Polymarket, on the other hand, faces a harder path. Its anonymity is its strength and its vulnerability. Without KYC, it cannot prevent insiders from using multiple wallets. Without a central authority, it cannot quickly freeze assets. The next Perez trade on Polymarket will likely go undetected until it’s too late. Regulators will notice. The result could be a bifurcation: regulated prediction markets become the prime venues for high-value contracts, while decentralized markets remain for micro-bets and niche events.
The sprint ends, but the chain remains. The question is which chain—the regulatory one, or the blockchain one?

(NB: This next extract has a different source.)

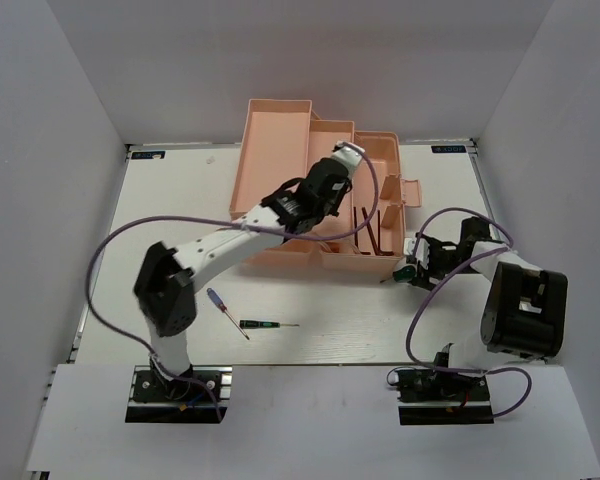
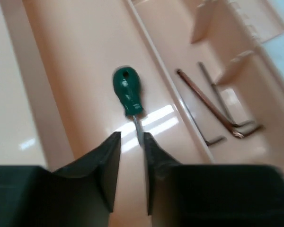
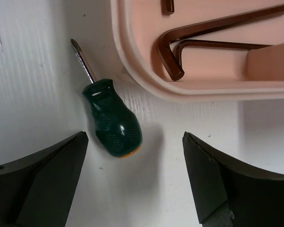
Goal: Sort the tools into containers
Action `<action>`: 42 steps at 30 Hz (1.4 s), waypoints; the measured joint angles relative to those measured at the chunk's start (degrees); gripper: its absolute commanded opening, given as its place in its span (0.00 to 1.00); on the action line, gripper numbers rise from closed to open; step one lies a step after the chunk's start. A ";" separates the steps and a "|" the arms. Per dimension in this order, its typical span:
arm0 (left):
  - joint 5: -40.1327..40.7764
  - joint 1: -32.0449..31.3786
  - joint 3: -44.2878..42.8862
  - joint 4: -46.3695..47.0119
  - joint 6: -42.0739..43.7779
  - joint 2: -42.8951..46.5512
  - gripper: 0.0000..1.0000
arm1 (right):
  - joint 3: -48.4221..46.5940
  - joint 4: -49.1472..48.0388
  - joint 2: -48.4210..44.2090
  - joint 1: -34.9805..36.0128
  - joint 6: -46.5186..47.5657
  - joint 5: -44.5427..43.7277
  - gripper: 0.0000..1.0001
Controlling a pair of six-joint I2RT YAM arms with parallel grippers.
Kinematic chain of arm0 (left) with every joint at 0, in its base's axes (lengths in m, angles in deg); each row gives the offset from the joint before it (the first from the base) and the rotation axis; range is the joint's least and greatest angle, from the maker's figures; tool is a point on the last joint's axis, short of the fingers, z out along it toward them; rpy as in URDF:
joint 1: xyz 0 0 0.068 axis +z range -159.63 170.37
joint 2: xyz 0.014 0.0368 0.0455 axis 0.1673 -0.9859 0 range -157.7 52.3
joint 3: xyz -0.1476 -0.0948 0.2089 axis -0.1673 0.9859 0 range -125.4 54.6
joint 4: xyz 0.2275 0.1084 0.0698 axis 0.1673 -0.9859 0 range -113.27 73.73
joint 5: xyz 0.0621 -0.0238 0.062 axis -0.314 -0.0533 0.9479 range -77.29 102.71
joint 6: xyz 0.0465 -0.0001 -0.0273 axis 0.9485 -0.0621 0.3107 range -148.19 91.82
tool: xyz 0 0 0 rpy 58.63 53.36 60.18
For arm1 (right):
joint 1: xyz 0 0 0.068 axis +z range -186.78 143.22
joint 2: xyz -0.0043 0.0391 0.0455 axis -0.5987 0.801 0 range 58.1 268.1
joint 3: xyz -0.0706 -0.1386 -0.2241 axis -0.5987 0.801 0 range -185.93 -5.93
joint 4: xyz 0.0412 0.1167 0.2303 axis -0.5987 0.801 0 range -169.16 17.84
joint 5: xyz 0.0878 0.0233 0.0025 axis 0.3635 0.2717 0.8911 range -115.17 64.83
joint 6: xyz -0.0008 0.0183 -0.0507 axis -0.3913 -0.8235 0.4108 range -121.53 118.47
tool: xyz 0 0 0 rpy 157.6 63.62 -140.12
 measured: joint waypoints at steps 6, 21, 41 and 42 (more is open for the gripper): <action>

Takeaway: What to watch next
The CFTC’s settlement with Perez will set the standard. If it only requires disgorgement of profits plus a cease-and-desist, the message is: test the boundaries, pay back if caught. That’s a weak deterrent. If the CFTC imposes a penalty—even a modest one—it signals that prediction market insider trading carries real cost. That would be a stronger signal to potential insiders.
Watch for Kalshi’s next compliance upgrade. I expect them to introduce real-time speech monitoring APIs that correlate trading activity with known speech schedules. They may also require pre-trade attestation for Mentions contracts—a pop-up asking "Do you have non-public information about this speech?" Simple, but effective as a legal barrier.
Decentralization is a mindset, not just a metric. In this story, the decentralized mindset is about fairness, not technology. The ledger may remember, but the market will only thrive if the rules evolve faster than the exploiters. This scandal is a stress test. The industry will either learn to police itself internally, or regulators will impose external controls that choke innovation.
The real trade isn’t on a word contract. It’s on the future of prediction markets themselves. And the odds are shifting.